## EXERCISE DESCRIPTION
Could you retype the whole listing word for word and drop the images?

## DATA SHOWN

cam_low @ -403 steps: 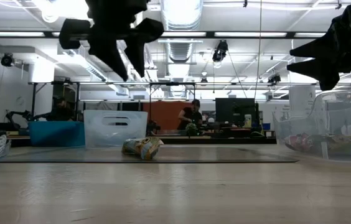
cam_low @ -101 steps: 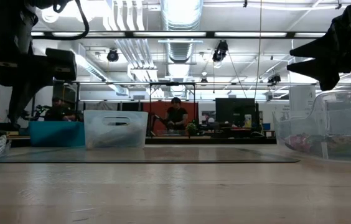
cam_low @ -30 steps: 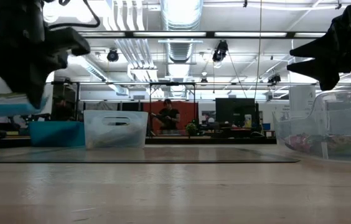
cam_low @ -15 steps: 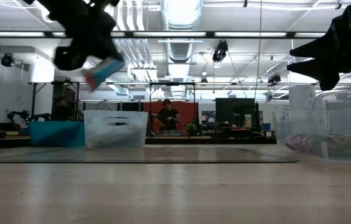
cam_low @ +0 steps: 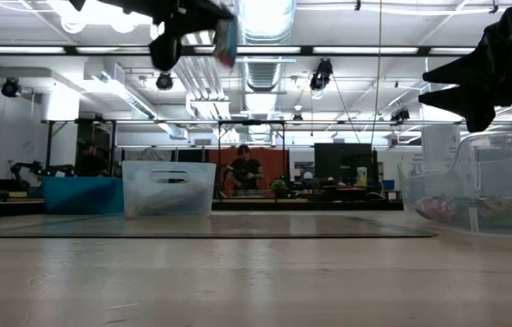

## ANSWER SECTION
cam_low @ -403 steps: 
cam_low @ -101 steps: 
cam_low @ -30 steps: 
cam_low @ -15 steps: 
cam_low @ +0 steps: 

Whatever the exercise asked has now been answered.